### Work order
Report each line of the entries that contains the word "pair", copied in full.

### Source data
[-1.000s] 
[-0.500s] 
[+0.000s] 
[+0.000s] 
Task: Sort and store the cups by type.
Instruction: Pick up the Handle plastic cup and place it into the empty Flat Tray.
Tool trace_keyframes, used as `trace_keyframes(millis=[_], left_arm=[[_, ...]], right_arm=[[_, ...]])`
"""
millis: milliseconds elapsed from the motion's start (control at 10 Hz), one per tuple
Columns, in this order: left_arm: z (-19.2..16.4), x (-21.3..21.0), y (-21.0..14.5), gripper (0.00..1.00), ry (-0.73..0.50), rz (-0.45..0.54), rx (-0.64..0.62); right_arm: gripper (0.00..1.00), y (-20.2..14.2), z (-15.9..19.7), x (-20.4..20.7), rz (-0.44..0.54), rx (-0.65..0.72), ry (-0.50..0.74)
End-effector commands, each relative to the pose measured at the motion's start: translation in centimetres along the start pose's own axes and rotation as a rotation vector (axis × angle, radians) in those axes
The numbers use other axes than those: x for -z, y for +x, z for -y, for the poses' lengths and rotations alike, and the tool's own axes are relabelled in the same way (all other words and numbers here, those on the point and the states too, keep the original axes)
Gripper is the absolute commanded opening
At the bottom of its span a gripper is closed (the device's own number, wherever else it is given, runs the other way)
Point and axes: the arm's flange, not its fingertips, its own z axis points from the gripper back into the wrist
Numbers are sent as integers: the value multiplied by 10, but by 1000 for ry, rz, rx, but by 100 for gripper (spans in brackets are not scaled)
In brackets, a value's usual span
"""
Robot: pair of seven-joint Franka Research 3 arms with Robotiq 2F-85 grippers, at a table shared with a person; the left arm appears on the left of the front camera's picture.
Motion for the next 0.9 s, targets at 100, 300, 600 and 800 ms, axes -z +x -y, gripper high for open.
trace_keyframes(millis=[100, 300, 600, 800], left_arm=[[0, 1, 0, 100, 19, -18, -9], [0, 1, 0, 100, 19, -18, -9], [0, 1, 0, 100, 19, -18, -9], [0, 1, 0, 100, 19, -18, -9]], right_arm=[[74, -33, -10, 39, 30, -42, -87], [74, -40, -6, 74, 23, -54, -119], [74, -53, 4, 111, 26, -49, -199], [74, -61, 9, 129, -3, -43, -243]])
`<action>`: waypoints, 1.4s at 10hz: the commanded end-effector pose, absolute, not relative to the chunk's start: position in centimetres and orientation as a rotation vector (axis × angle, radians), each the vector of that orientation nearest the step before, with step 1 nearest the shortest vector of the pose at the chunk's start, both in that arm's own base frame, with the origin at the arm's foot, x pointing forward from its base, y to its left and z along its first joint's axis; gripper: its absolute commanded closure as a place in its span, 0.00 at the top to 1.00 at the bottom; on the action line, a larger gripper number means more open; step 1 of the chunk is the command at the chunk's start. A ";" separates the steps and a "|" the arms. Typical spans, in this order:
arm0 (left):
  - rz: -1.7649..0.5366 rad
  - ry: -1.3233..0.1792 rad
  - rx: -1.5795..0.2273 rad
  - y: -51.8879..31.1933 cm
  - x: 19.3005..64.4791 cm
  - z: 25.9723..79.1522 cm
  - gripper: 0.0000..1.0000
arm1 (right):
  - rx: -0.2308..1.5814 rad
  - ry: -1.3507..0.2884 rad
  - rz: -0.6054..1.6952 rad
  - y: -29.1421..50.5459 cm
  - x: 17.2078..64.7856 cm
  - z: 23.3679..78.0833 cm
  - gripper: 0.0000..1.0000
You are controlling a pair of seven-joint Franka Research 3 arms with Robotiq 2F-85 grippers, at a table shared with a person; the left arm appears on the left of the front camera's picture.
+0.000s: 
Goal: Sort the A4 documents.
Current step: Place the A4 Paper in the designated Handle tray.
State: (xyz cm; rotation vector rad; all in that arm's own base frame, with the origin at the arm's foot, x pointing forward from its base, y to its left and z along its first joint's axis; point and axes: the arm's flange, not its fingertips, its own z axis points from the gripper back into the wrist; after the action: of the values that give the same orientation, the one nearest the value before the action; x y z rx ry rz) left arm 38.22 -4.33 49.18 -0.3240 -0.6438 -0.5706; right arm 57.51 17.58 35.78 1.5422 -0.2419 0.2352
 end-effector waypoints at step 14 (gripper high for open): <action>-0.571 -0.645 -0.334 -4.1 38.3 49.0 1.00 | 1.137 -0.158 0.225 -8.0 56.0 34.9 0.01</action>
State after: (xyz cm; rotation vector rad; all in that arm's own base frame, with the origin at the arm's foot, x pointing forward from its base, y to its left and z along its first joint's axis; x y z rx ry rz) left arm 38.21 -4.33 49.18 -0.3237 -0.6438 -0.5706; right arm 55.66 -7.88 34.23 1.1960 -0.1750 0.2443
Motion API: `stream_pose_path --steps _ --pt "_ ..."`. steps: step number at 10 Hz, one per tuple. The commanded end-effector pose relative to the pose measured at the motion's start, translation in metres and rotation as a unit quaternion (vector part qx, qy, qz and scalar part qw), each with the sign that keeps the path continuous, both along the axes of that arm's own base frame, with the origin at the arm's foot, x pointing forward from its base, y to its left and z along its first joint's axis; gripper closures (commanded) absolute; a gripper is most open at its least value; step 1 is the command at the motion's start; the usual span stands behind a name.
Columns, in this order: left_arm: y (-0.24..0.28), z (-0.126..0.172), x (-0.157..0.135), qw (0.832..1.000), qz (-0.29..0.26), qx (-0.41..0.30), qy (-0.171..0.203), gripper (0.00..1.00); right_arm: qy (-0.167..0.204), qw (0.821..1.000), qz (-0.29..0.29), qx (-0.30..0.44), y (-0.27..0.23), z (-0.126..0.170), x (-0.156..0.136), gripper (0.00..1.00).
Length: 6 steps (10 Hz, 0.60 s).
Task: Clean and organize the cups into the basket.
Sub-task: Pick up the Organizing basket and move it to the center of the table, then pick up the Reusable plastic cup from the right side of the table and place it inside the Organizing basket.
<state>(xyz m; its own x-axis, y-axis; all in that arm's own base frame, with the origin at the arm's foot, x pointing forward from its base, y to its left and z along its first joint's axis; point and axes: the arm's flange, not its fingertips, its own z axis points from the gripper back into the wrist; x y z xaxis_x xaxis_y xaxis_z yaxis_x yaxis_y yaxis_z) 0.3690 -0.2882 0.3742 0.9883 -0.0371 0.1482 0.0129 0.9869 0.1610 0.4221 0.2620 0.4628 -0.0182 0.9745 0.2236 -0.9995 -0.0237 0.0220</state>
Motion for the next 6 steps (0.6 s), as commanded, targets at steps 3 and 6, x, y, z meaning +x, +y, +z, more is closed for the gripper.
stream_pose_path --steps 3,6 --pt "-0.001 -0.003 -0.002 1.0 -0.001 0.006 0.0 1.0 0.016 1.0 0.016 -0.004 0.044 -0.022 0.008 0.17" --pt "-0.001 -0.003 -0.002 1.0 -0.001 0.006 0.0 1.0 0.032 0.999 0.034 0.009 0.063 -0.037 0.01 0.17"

### Output
Robot: pair of seven-joint Franka Research 3 arms with Robotiq 2F-85 grippers, at a table shared with a person; the left arm appears on the left of the front camera's picture.
You are controlling a pair of seven-joint Franka Research 3 arms with Robotiq 2F-85 grippers, at a table shared with a person; the left arm appears on the left of the front camera's picture.

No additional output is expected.